In April 2014, Moderna executives, including the company’s current president, Stephen Hoge, met with Alnylam to learn about the firm’s lipid nanoparticles. Discussions continued through at least September, but Moderna ultimately decided that it would develop its own lipid nanoparticles without securing a license to Alnylam’s technology, according to a recent court filing.
Last Thursday, Alnylam announced it was suing Moderna and Pfizer for infringing its lipid nanoparticle patents. Both companies rely on lipid nanoparticles to protect mRNA — the main ingredient of their COVID-19 vaccines — and deliver it into the body. Moderna and Pfizer expect to sell more than $105 billion worth of those shots between 2021 and this year. Now Alnylam wants a slice of the pie.
“Am I surprised? Not really,” said Raju Prasad, a biotechnology analyst at the investment firm William Blair. “There are billions of dollars being made from these vaccines, so even a small royalty would be meaningful.”
A 1 percent royalty, which experts say is plausible if Alnylam wins, could earn the company upwards of $1 billion, 50 percent more than the $662 million it made from sales of its own three drugs last year.
Moderna was incensed by the lawsuit. A spokeswomen for the company accused Alnylam of “blatant opportunism.” Alnylam shot back that it has a “fiduciary duty to shareholders to seek fair compensation for the use of our technology.”

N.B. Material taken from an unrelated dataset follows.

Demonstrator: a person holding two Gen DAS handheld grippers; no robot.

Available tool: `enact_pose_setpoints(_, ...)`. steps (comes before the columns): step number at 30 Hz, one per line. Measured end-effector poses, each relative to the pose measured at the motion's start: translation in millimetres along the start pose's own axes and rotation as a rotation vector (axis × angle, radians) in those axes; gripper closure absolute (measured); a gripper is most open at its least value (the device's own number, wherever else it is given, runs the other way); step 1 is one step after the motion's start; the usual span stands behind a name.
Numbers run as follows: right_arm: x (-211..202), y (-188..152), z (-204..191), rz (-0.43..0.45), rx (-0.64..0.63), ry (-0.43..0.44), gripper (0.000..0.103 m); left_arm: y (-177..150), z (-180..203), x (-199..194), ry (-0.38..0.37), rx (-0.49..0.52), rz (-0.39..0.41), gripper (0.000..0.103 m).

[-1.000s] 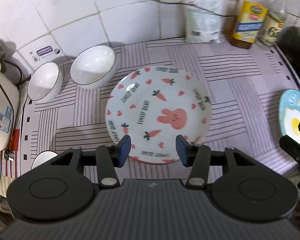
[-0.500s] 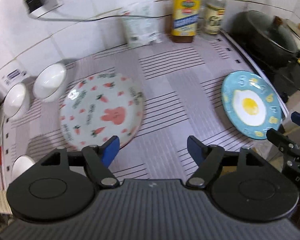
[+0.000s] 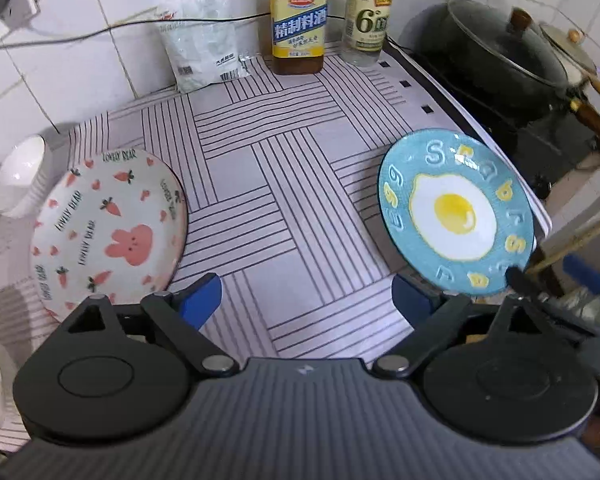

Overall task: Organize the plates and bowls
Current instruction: 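Move both grippers to the blue egg plate and grip its rim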

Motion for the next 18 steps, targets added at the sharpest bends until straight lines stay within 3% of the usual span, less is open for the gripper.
enact_pose_setpoints(4,23.7,-17.8,10.2,-0.02,0.044,-0.046,0.019,3.0,10.2,18.7,-0.038,-0.016,-0.01,0.01)
enact_pose_setpoints(12,42.8,-31.0,17.3,0.047,0.069,-0.034,0.02,9.9,38.5,68.5,-0.123,0.015,-0.023,0.015)
enact_pose_setpoints(15,52.8,-30.7,23.7,0.052,0.118,-0.029,0.02,10.5,47.7,84.6,-0.146,0.029,-0.028,0.023)
enact_pose_setpoints(18,64.1,-32.2,30.2,0.049,0.182,-0.019,0.028,8.4,54.0,99.0,-0.16,0.049,-0.042,0.04)
Point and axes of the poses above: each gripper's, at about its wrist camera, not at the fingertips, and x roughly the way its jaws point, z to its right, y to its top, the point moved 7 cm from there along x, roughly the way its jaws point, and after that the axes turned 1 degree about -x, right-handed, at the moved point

The lawsuit is the most high-profile case yet in a dizzying web of accusations over who deserves credit for or, more important, who deserves to profit from lipid nanoparticle technology. Arbutus Therapeutics and its affiliate Genevant are suing Moderna for infringing one of its patents for the technology. And a small Canadian firm called Acuitas Therapeutics, which licensed its lipid nanoparticle technology to Pfizer, recently sued Arbutus and Genevant.
The timing of these lawsuits comes as the pandemic appears to be receding in much of the United States and there is no longer a shortage of vaccines in the country. None of the firms in these lawsuits are asking Moderna and Pfizer to pull their shots off the market.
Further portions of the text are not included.